Sustainable chemistry has become more central to business success than ever. Societal preferences and climate change implications are pressuring product manufacturers to develop, use and process sustainable chemicals. This trend is here to stay, and cultural, legal and regulatory drivers accelerating this trend are growing exponentially.
On August 3, 2023, the Joint Subcommittee on Environment, Innovation, and Public Health Sustainable Chemistry Strategy Team (ST) of the National Science and Technology Council (NSTC) published its “Sustainable Chemistry Report: Framing the Federal Landscape.” The report is an essential read, and here’s why.
The 2021 National Defense Authorization Act (NDAA) included the establishment of an interagency group led by the White House Office of Science and Technology Policy (OSTP) to coordinate federal programs and activities in support of sustainable chemistry, which led to this report.
The report provides a high-level overview of relevant topical areas around sustainable chemistry and identifies gaps and opportunities. Following the report, the ST will develop a strategic plan for how the federal government can leverage these opportunities to make significant progress in addressing the identified data gaps.

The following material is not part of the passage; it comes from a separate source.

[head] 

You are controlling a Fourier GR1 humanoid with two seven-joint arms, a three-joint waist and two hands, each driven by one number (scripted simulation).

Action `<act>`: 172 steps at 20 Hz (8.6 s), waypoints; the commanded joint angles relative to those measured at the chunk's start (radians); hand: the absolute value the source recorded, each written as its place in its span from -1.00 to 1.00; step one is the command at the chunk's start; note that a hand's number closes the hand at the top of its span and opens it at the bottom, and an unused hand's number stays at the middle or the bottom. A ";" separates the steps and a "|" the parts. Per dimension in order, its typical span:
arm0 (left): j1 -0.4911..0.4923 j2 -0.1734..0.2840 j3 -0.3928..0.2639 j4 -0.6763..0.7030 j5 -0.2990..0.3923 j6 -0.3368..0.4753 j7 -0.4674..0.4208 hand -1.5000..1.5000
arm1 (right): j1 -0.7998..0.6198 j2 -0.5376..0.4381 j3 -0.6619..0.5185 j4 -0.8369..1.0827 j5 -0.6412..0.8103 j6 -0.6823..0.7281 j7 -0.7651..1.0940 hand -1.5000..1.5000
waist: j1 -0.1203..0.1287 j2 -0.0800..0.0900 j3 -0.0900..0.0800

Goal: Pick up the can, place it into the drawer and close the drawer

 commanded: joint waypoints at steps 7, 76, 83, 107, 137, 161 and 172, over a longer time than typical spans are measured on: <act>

Key Elements of the Report
The report describes the state of federal sustainable chemistry activities and the scientific challenges and hurdles to improving the sustainability of chemistry. To reach the NDAA’s mandates, the report:
- Proposes a consensus definition of sustainable chemistry;
- Proposes a working framework of attributes characterizing and considerations for evaluating sustainable chemistry;
- Assesses the status of sustainable chemistry in the United States, including its applicability and utility in key sectors of the economy, key technological platforms, commercial priorities, global priorities, workforce development and education, current innovative trends and barriers to innovation; and
- Summarizes the federal regulations relevant to sustainable chemistry.
The report defines sustainable chemistry as “the chemistry that produces compounds or materials from building blocks, reagents and catalysts that are readily available and renewable, operates at optimal efficiency, and employs renewable energy sources; this includes the intentional design, manufacture, use, and end-of-life management of chemicals, materials and products across their lifecycle that do not adversely impact human health and the environment while promoting circularity, meeting societal needs, contributing to economic resilience and aspiring to perpetually use elements, compounds and materials without depletion of resources or accumulation of waste.”
To progress sustainable chemistry research and development, the report emphasizes a need for coordination between the federal government and state and local entities, as well as outreach activities that engage or inform the public. It also suggests collaboration with international partners, stressing it’s critical for economic and national security. According to the report, the strategic areas identified provide a roadmap for sustainable chemistry activities that, when addressed, will generate actionable information to guide federal agencies and sustainable chemistry collaborators and partners.
The capabilities and approaches developed in response to the report should lead to a holistic treatment of sustainable chemistry. The ST will collaborate with stakeholders, collaborators and numerous partners to generate information that will guide sustainable chemistry standards and metrics, decarbonization, circularity and methods for assessing sustainable chemistry. It will also fuel other innovative public health actions and help the United States realize its vision of clean drinking water and air and safe food for all.
Stakeholders cheering the concept of sustainable chemistry will applaud OSTP’s preparation and release of this strategic plan. It lays out a bold and ambitious vision for advancing sustainable chemistry. Implementing this plan will require a sustained effort across the federal government over a long period, but the goal is an important and essential one that justifies the effort.
The report calls out the Toxic Substances Control Act (TSCA) as a key regulatory authority that overlaps with sustainable chemistry. The report focuses narrowly on the EPA’s effort to regulate existing chemicals as a potential driver but neglects to discuss concerns regarding its TSCA Section 5 new chemicals review program that greatly inhibits commercial adoption of sustainable chemicals. Denying sustainable new chemicals means manufacturers and processors would be forced to rely on less sustainable, existing chemicals unlikely to be reviewed under TSCA Section 6 for decades.
As the strategy is implemented, the EPA must consider sustainability characteristics in its new chemicals review. Stakeholders in the sustainable chemical area and others aligned with enhancing the TSCA new chemicals review process are urged to read the report and engage in developing the strategy.